TO DO: In the listing below, pick out lines with "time".

THE DATA:
%%

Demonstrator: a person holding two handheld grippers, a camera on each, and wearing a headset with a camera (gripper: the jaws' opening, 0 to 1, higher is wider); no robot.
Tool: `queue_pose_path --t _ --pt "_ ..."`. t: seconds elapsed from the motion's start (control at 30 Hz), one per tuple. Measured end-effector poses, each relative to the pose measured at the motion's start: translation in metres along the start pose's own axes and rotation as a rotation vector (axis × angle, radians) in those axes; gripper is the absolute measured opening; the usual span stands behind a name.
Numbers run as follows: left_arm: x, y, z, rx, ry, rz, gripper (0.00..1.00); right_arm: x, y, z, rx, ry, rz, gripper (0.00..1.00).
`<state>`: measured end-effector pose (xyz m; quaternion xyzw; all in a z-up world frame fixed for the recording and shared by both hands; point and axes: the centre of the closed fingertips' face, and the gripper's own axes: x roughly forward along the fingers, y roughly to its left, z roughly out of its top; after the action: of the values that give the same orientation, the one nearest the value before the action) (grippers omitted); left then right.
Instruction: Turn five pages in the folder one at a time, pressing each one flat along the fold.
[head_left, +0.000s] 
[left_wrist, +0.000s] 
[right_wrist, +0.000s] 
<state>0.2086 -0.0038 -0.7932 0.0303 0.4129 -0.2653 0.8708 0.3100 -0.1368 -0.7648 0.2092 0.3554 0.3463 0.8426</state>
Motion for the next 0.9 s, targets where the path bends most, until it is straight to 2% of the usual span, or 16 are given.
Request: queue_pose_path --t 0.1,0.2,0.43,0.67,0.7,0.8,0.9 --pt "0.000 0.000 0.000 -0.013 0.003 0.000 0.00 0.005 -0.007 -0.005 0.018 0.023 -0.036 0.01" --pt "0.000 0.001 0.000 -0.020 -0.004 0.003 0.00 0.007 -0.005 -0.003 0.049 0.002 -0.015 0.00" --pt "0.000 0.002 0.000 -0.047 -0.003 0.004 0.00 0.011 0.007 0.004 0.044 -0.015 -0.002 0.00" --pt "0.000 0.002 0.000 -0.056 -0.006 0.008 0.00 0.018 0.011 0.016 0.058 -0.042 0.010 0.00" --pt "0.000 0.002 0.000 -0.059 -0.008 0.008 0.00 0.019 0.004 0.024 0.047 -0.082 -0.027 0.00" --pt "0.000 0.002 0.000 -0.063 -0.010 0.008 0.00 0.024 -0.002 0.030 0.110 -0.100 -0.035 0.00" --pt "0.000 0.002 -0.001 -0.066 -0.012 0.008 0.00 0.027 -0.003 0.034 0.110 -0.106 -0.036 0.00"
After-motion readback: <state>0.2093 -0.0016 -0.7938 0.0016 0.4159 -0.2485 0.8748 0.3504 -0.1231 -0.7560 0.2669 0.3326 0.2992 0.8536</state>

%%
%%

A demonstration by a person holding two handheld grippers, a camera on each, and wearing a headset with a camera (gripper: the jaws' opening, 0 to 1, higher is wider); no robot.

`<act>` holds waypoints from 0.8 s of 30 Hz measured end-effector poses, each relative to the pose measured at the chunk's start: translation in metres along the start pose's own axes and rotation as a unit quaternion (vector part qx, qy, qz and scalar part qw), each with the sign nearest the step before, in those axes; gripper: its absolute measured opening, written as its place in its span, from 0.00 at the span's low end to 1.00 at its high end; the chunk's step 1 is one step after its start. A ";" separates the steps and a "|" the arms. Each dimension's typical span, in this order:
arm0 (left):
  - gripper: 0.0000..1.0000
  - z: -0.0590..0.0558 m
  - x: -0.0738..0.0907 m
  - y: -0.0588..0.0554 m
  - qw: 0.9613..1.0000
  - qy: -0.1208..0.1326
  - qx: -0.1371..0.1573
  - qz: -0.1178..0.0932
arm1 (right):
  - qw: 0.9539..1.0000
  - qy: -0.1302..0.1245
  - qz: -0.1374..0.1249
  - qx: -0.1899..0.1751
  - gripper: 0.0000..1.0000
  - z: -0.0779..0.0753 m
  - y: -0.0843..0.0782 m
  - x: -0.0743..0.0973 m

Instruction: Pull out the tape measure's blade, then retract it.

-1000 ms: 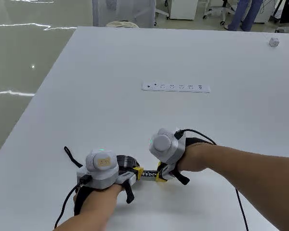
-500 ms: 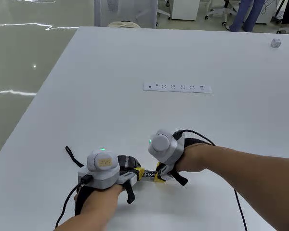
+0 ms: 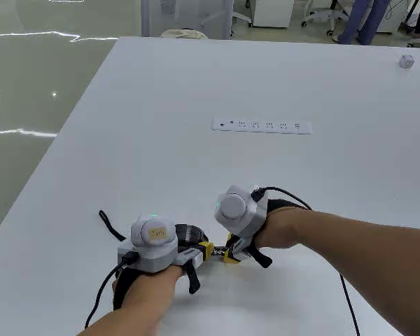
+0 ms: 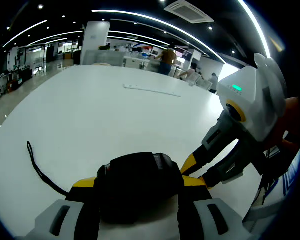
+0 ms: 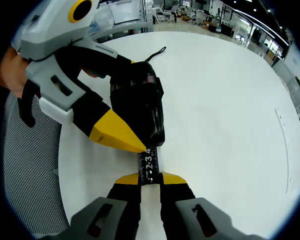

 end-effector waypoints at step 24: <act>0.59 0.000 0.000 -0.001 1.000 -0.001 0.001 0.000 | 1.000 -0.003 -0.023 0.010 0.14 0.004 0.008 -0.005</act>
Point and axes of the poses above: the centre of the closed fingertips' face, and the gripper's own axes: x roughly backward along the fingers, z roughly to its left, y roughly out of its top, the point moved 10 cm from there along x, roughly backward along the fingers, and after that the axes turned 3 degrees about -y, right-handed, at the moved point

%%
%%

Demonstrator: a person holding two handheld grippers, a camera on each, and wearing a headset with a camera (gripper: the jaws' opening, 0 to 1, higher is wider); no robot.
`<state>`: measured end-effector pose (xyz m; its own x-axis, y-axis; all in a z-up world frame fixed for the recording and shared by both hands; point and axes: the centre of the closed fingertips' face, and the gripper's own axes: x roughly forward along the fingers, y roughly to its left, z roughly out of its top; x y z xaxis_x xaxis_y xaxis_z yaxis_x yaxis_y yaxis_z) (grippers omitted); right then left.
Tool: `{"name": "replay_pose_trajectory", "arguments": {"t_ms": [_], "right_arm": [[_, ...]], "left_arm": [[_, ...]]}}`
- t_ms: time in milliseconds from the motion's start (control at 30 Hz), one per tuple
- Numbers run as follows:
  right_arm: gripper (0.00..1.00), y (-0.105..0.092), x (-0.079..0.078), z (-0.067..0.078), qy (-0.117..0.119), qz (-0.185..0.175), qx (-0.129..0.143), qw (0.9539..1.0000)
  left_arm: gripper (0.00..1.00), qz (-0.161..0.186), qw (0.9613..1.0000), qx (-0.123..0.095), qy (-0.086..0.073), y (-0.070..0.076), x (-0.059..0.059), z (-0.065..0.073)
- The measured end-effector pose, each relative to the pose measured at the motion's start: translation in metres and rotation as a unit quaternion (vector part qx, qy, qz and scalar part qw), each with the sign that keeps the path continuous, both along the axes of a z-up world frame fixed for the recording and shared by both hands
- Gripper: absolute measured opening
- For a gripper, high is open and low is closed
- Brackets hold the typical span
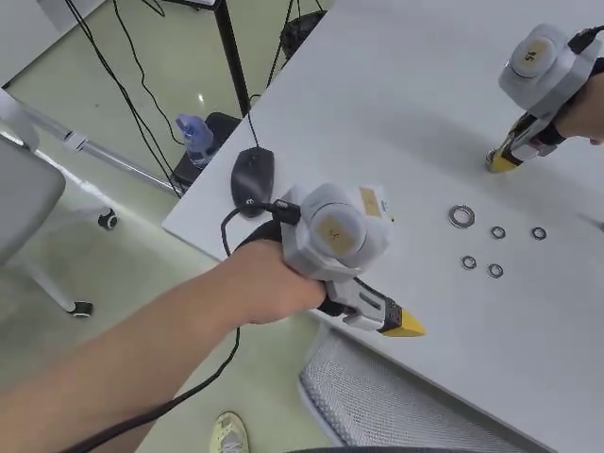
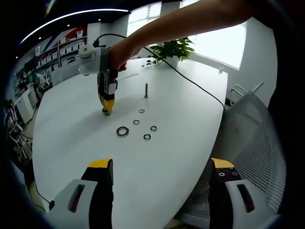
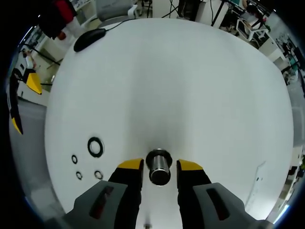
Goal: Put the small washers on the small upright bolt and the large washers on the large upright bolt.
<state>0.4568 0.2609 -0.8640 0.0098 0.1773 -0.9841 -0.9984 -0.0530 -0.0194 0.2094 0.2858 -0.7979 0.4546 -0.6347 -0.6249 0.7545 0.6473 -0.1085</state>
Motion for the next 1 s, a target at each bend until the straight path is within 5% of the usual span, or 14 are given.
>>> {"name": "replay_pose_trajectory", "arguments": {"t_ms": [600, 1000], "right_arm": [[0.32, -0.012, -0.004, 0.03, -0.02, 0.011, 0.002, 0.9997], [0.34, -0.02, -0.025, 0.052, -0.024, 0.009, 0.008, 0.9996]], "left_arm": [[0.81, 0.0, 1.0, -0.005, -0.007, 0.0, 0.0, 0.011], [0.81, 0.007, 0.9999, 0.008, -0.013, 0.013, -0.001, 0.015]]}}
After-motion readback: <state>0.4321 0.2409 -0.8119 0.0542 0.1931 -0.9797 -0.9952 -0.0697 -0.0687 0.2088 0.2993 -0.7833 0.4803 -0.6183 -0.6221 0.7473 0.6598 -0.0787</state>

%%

SOLUTION:
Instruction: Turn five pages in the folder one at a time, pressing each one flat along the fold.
- t_ms: time in milliseconds from the motion's start (control at 30 Hz), one per tuple

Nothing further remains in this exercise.